In 1960, he transferred to Fenerbahçe. He was part of Fenerbahçe's championship-winning squad in 1960–61.

He earned 13 caps for the senior national team, four of which were for Fenerbahçe, and one cap for the senior national team.

Kiremitçi left Fenerbahçe in the 1963 transfer season and returned to his former club, Vefa. He continued his career as a player and coach for this team, and then at Sivasspor. He retired from football in 1968 and began his coaching career.

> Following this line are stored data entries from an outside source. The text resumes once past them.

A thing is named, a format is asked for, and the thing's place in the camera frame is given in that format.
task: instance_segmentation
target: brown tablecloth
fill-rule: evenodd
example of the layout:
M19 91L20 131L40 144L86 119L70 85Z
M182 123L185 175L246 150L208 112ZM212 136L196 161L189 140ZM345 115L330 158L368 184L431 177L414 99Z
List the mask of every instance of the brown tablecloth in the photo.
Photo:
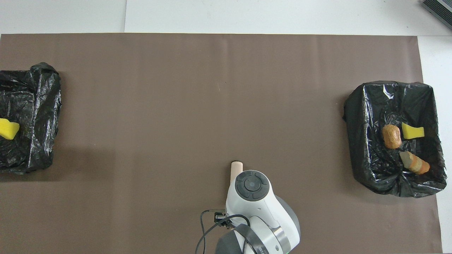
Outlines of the brown tablecloth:
M194 253L233 160L298 215L292 254L441 252L435 196L357 183L341 119L363 82L422 81L416 37L1 36L0 69L42 61L62 79L54 164L0 174L0 253Z

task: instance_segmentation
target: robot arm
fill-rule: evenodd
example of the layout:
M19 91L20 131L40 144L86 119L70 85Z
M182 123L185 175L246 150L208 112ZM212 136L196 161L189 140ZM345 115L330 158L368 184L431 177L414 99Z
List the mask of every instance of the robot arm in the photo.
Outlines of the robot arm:
M293 210L273 193L268 178L255 170L242 170L241 162L231 165L231 184L226 199L226 216L234 229L222 236L216 254L286 254L300 242L300 224Z

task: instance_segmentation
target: yellow sponge
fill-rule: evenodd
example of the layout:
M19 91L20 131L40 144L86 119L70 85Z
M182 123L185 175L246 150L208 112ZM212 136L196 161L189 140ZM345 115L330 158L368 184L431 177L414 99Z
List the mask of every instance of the yellow sponge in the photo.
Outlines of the yellow sponge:
M424 127L415 128L406 123L402 123L402 132L405 139L424 137Z
M17 131L19 130L19 124L16 122L10 122L8 119L0 118L0 136L5 139L12 140Z

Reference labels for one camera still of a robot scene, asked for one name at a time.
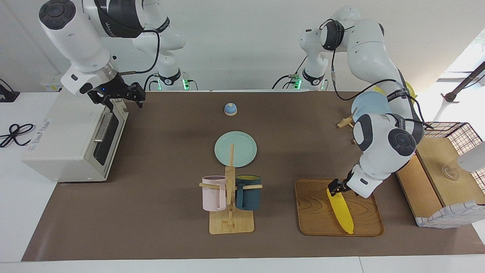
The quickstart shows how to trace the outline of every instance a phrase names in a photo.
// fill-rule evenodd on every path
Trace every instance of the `pink mug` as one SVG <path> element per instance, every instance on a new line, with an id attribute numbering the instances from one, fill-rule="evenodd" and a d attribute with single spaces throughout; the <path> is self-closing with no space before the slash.
<path id="1" fill-rule="evenodd" d="M 226 204 L 226 177 L 211 175 L 202 177 L 202 183 L 218 185 L 219 189 L 202 188 L 202 207 L 206 211 L 221 211 L 227 208 Z"/>

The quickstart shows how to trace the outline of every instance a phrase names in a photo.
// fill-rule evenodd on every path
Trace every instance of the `wire basket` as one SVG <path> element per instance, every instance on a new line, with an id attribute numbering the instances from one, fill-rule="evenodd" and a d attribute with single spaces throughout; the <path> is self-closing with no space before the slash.
<path id="1" fill-rule="evenodd" d="M 426 128 L 424 137 L 448 138 L 459 155 L 468 152 L 482 142 L 477 132 L 468 122 L 427 122 L 434 129 Z M 485 169 L 471 173 L 485 193 Z"/>

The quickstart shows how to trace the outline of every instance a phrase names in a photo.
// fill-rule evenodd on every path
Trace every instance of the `green indicator light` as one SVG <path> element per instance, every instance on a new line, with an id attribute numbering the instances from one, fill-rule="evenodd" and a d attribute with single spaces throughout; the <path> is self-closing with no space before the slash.
<path id="1" fill-rule="evenodd" d="M 302 80 L 301 79 L 297 79 L 296 83 L 295 83 L 295 89 L 300 89 L 300 86 L 302 85 Z"/>
<path id="2" fill-rule="evenodd" d="M 187 80 L 186 80 L 186 79 L 182 79 L 182 82 L 183 82 L 183 88 L 184 88 L 185 90 L 189 90 L 189 89 L 190 89 L 190 85 L 189 85 L 189 83 L 187 82 Z"/>

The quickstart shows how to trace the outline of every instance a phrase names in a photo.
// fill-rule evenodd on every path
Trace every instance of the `wooden tray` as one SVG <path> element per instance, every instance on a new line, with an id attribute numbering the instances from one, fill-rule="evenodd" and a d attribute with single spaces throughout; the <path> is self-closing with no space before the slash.
<path id="1" fill-rule="evenodd" d="M 300 230 L 310 236 L 377 237 L 384 232 L 374 195 L 365 199 L 353 191 L 344 192 L 354 220 L 354 234 L 340 226 L 325 193 L 333 179 L 300 179 L 295 183 Z"/>

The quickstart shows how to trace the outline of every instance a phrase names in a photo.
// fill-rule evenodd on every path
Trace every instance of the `mug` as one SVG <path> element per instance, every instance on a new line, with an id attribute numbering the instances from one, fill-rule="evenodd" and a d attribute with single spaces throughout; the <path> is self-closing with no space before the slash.
<path id="1" fill-rule="evenodd" d="M 219 189 L 202 188 L 202 208 L 206 211 L 221 211 L 227 208 L 226 204 L 226 177 L 211 175 L 202 177 L 202 183 L 218 185 Z"/>
<path id="2" fill-rule="evenodd" d="M 261 189 L 243 189 L 248 185 L 260 185 L 261 177 L 257 175 L 238 175 L 236 176 L 236 208 L 242 210 L 257 210 L 261 198 Z"/>

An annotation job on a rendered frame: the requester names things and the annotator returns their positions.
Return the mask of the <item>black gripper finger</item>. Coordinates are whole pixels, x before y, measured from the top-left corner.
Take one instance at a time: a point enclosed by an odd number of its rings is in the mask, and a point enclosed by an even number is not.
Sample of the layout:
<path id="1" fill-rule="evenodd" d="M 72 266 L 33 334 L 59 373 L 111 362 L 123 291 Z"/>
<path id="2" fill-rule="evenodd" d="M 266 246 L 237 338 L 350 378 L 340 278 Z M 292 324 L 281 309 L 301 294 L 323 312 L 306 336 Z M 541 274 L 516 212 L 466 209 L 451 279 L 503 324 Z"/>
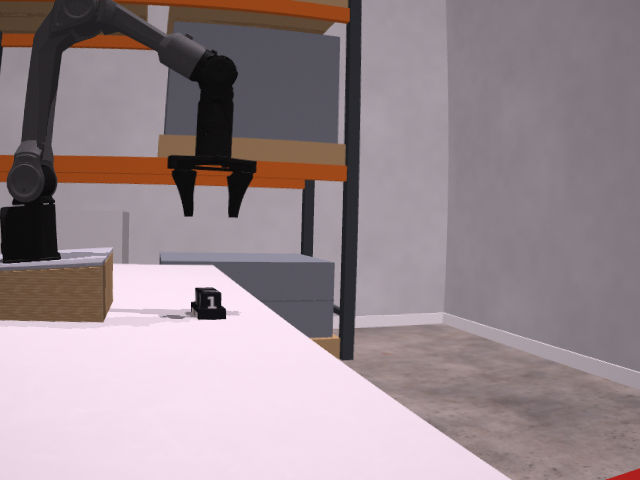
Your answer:
<path id="1" fill-rule="evenodd" d="M 242 199 L 252 179 L 253 173 L 251 173 L 250 170 L 236 169 L 236 172 L 233 172 L 231 173 L 231 175 L 227 176 L 229 192 L 229 218 L 238 218 Z"/>
<path id="2" fill-rule="evenodd" d="M 172 170 L 172 177 L 181 197 L 184 217 L 193 217 L 194 187 L 197 172 L 191 169 L 192 166 L 178 166 L 178 168 Z"/>

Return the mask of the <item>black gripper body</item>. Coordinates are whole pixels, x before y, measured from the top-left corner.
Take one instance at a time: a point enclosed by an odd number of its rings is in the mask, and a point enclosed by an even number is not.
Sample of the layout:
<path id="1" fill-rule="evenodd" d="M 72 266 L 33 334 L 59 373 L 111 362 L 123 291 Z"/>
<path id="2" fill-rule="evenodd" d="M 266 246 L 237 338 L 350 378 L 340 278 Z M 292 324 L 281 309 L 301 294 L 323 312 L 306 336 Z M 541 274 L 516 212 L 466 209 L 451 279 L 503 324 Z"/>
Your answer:
<path id="1" fill-rule="evenodd" d="M 195 156 L 168 156 L 167 168 L 175 169 L 178 166 L 192 166 L 194 170 L 236 172 L 236 169 L 241 169 L 256 173 L 257 161 L 231 158 L 231 151 L 232 130 L 222 128 L 198 129 L 196 131 Z M 200 165 L 222 165 L 221 167 L 223 168 L 202 167 Z"/>

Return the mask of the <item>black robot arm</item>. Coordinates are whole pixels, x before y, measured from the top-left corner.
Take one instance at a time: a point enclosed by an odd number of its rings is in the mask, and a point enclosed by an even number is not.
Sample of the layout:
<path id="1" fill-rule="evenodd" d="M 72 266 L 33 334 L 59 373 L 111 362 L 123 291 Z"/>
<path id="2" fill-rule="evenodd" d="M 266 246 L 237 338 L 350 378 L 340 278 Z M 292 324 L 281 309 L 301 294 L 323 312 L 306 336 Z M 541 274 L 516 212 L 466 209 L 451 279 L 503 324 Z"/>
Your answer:
<path id="1" fill-rule="evenodd" d="M 198 82 L 197 130 L 233 129 L 238 71 L 230 58 L 188 33 L 165 34 L 113 0 L 55 0 L 33 39 L 21 144 L 7 176 L 12 205 L 24 206 L 0 209 L 3 264 L 61 259 L 52 197 L 58 183 L 52 135 L 61 58 L 73 44 L 101 31 L 120 32 L 157 51 L 160 63 Z"/>

== International career ==
Kiremitçi won a total of 14 caps for Turkey senior national teams, including one for the Turkey B national team and 13 for the Turkey A national team, scoring one goal in each match.

== Coaching career ==
Kiremitçi's greatest achievement in his coaching career was the 1978–79 season, when he coached Orduspor, finishing 4th in the First League and competing in European competitions for the first time the following season. His other significant achievement was leading Samsunspor to the First League in the 1981–82 season. He also coached Sivasspor, Vefa (1971–74), Bandırmaspor (1974–75), Vefa again (1980–81), Davutpaşa (1981–82), Beykoz (1982–83), Vefa again (1985–87), and Bandırmaspor again (1987–88).

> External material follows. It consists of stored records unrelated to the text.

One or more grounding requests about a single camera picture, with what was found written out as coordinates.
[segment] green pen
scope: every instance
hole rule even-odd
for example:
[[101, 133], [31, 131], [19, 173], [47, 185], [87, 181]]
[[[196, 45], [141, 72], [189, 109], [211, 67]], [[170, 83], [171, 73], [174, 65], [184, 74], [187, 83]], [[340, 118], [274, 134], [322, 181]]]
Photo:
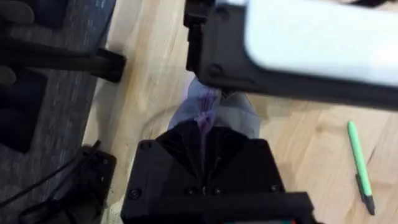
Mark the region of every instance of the green pen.
[[359, 142], [358, 132], [355, 124], [352, 121], [348, 122], [348, 135], [351, 141], [351, 147], [355, 158], [355, 165], [357, 174], [356, 181], [358, 183], [359, 192], [361, 194], [362, 202], [365, 203], [371, 215], [375, 214], [375, 206], [372, 194], [371, 183], [369, 181], [368, 171], [366, 170], [366, 163], [363, 159], [361, 143]]

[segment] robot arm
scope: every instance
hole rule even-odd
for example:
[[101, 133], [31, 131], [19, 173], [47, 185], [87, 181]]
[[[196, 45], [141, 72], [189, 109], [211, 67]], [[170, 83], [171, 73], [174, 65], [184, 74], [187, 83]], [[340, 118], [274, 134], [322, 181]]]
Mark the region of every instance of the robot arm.
[[187, 69], [207, 85], [398, 107], [398, 14], [307, 0], [187, 1], [185, 12]]

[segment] wire
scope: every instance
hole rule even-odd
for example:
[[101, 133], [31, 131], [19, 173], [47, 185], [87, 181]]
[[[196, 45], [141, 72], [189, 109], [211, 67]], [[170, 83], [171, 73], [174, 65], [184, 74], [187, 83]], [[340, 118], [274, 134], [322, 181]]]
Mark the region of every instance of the wire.
[[68, 166], [72, 165], [73, 162], [75, 161], [76, 157], [74, 157], [71, 161], [67, 162], [66, 164], [64, 164], [63, 166], [61, 166], [60, 168], [58, 168], [56, 171], [52, 172], [51, 174], [49, 174], [48, 176], [44, 177], [43, 179], [41, 179], [40, 181], [36, 182], [35, 184], [27, 187], [26, 189], [24, 189], [23, 191], [19, 192], [18, 194], [15, 194], [14, 196], [12, 196], [11, 198], [3, 201], [0, 203], [0, 208], [3, 208], [5, 206], [7, 206], [8, 204], [10, 204], [11, 202], [19, 199], [20, 197], [24, 196], [25, 194], [29, 193], [30, 191], [32, 191], [33, 189], [35, 189], [36, 187], [44, 184], [46, 181], [50, 180], [51, 178], [53, 178], [54, 176], [56, 176], [59, 172], [63, 171], [64, 169], [66, 169]]
[[94, 145], [91, 147], [91, 151], [88, 153], [88, 155], [82, 159], [67, 175], [66, 177], [61, 180], [61, 182], [51, 191], [50, 195], [47, 198], [47, 201], [53, 200], [55, 194], [61, 189], [63, 185], [73, 176], [75, 175], [82, 167], [84, 167], [95, 155], [97, 152], [99, 146], [101, 144], [101, 141], [96, 141]]
[[[83, 165], [85, 165], [88, 161], [90, 161], [90, 159], [93, 157], [93, 155], [95, 154], [95, 152], [97, 151], [98, 147], [100, 146], [101, 142], [100, 141], [96, 141], [95, 144], [92, 147], [92, 150], [90, 151], [90, 153], [88, 154], [88, 156], [84, 159], [82, 159], [68, 174], [67, 176], [61, 181], [60, 184], [58, 184], [58, 186], [56, 186], [56, 188], [51, 192], [49, 198], [53, 197], [57, 191], [62, 187], [62, 185], [75, 173], [77, 172]], [[33, 189], [35, 189], [36, 187], [44, 184], [46, 181], [50, 180], [51, 178], [55, 177], [59, 172], [63, 171], [64, 169], [66, 169], [67, 167], [69, 167], [70, 165], [72, 165], [75, 160], [77, 159], [77, 155], [70, 160], [69, 162], [67, 162], [66, 164], [64, 164], [63, 166], [61, 166], [60, 168], [58, 168], [56, 171], [52, 172], [51, 174], [49, 174], [48, 176], [44, 177], [43, 179], [41, 179], [40, 181], [36, 182], [35, 184], [27, 187], [26, 189], [22, 190], [21, 192], [15, 194], [14, 196], [12, 196], [11, 198], [3, 201], [0, 203], [0, 208], [3, 208], [7, 205], [9, 205], [11, 202], [19, 199], [20, 197], [24, 196], [25, 194], [29, 193], [30, 191], [32, 191]]]

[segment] wooden table
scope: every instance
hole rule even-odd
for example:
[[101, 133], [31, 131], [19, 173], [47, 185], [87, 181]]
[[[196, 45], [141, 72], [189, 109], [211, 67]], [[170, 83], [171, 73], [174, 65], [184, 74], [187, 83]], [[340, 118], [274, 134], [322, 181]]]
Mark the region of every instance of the wooden table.
[[[123, 80], [98, 81], [84, 142], [103, 141], [118, 158], [103, 223], [119, 218], [137, 143], [166, 130], [193, 74], [185, 71], [184, 0], [118, 0], [108, 47], [128, 57]], [[395, 9], [396, 5], [384, 6]], [[265, 96], [249, 96], [262, 117], [288, 191], [307, 191], [325, 223], [398, 220], [398, 113]], [[359, 130], [376, 202], [368, 214], [355, 181], [346, 123]]]

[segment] black metal stand
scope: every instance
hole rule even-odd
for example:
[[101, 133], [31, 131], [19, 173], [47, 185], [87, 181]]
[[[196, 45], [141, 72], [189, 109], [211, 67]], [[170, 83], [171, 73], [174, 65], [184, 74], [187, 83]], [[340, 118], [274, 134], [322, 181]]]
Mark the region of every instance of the black metal stand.
[[99, 49], [95, 54], [82, 54], [0, 37], [0, 65], [90, 72], [117, 83], [121, 80], [125, 64], [124, 56], [105, 49]]

== Later life and death ==
Kiremitçi was diagnosed with lung cancer in 2005 and fought for life for a long time. He was taken to Bandırma State Hospital in Bandırma, where he lived on 10 July 2011, and died on the night of 19 to 20 July. His funeral was held on 20 July 2011, after the noon prayer at the Kethuda Çarşı Mosque, and he was laid to rest in the Erdek district of Balıkesir, where he lived until his final resting place.